**Exercise details:** Leaving nothing out, set down all the data exactly.

[[ Material provided open ]]

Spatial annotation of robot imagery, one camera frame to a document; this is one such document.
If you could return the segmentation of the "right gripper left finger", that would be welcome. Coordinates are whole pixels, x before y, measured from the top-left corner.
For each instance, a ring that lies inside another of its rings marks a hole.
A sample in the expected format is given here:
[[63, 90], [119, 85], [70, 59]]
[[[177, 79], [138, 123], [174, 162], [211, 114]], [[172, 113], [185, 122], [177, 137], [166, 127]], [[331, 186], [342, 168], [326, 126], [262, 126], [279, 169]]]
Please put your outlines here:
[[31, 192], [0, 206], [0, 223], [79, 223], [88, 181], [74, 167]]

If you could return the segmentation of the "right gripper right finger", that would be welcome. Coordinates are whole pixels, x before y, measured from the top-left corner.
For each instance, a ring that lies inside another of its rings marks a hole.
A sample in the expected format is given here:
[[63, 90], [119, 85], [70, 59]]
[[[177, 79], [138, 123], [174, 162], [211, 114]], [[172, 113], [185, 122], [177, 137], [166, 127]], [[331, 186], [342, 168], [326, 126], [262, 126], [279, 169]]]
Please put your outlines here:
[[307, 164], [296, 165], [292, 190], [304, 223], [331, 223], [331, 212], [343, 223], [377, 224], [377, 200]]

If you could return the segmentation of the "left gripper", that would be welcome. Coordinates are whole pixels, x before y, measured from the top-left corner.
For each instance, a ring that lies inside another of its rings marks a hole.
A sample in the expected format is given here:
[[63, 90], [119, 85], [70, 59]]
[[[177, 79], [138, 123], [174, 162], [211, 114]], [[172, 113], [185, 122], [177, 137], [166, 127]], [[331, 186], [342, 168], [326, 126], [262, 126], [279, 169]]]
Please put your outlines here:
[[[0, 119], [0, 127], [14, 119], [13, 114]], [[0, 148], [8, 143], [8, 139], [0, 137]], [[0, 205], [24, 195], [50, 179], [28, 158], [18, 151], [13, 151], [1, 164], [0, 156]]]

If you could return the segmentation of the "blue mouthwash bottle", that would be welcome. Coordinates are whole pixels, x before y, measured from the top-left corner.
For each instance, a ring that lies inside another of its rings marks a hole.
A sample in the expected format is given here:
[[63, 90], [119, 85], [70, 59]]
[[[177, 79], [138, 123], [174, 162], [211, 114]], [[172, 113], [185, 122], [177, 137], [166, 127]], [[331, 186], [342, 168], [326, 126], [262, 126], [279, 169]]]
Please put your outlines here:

[[ Material provided closed ]]

**Answer area:**
Spatial annotation of robot imagery, one camera frame to a document; this is one such document.
If you could return the segmentation of the "right gripper left finger", that would be welcome. Coordinates are whole pixels, x before y, measured from the top-left corner.
For each instance, a ring that lies inside another of its rings marks a hole.
A sample in the expected format is given here:
[[63, 90], [119, 85], [70, 59]]
[[[177, 79], [138, 123], [174, 162], [211, 114]], [[172, 113], [185, 122], [177, 137], [166, 127]], [[331, 186], [342, 168], [326, 126], [262, 126], [279, 169]]]
Please put your outlines here:
[[31, 192], [0, 206], [0, 223], [79, 223], [88, 181], [74, 167]]

If you could return the segmentation of the "right gripper right finger", that would be welcome. Coordinates are whole pixels, x before y, measured from the top-left corner.
For each instance, a ring that lies inside another of its rings marks a hole.
A sample in the expected format is given here:
[[63, 90], [119, 85], [70, 59]]
[[[177, 79], [138, 123], [174, 162], [211, 114]], [[172, 113], [185, 122], [177, 137], [166, 127]], [[331, 186], [342, 168], [326, 126], [262, 126], [279, 169]]]
Please put your outlines here:
[[307, 164], [296, 165], [292, 190], [304, 223], [331, 223], [331, 212], [343, 223], [377, 224], [377, 200]]

If you could return the segmentation of the "left gripper", that would be welcome. Coordinates are whole pixels, x before y, measured from the top-left corner.
For each instance, a ring that lies inside another of its rings marks a hole.
A sample in the expected format is given here:
[[63, 90], [119, 85], [70, 59]]
[[[177, 79], [138, 123], [174, 162], [211, 114]], [[172, 113], [185, 122], [177, 137], [166, 127]], [[331, 186], [342, 168], [326, 126], [262, 126], [279, 169]]]
Please put your outlines here:
[[[0, 119], [0, 127], [14, 119], [13, 114]], [[0, 148], [8, 143], [8, 139], [0, 137]], [[0, 205], [24, 195], [50, 179], [28, 158], [18, 151], [13, 151], [1, 164], [0, 156]]]

If you could return the segmentation of the "blue mouthwash bottle", that would be welcome. Coordinates are whole pixels, x before y, measured from the top-left corner.
For each instance, a ring that lies inside another of its rings marks a hole.
A sample in the expected format is given here:
[[63, 90], [119, 85], [70, 59]]
[[[177, 79], [138, 123], [174, 162], [211, 114]], [[172, 113], [185, 122], [177, 137], [166, 127]], [[331, 186], [342, 168], [326, 126], [262, 126], [279, 169]]]
Please put your outlines here:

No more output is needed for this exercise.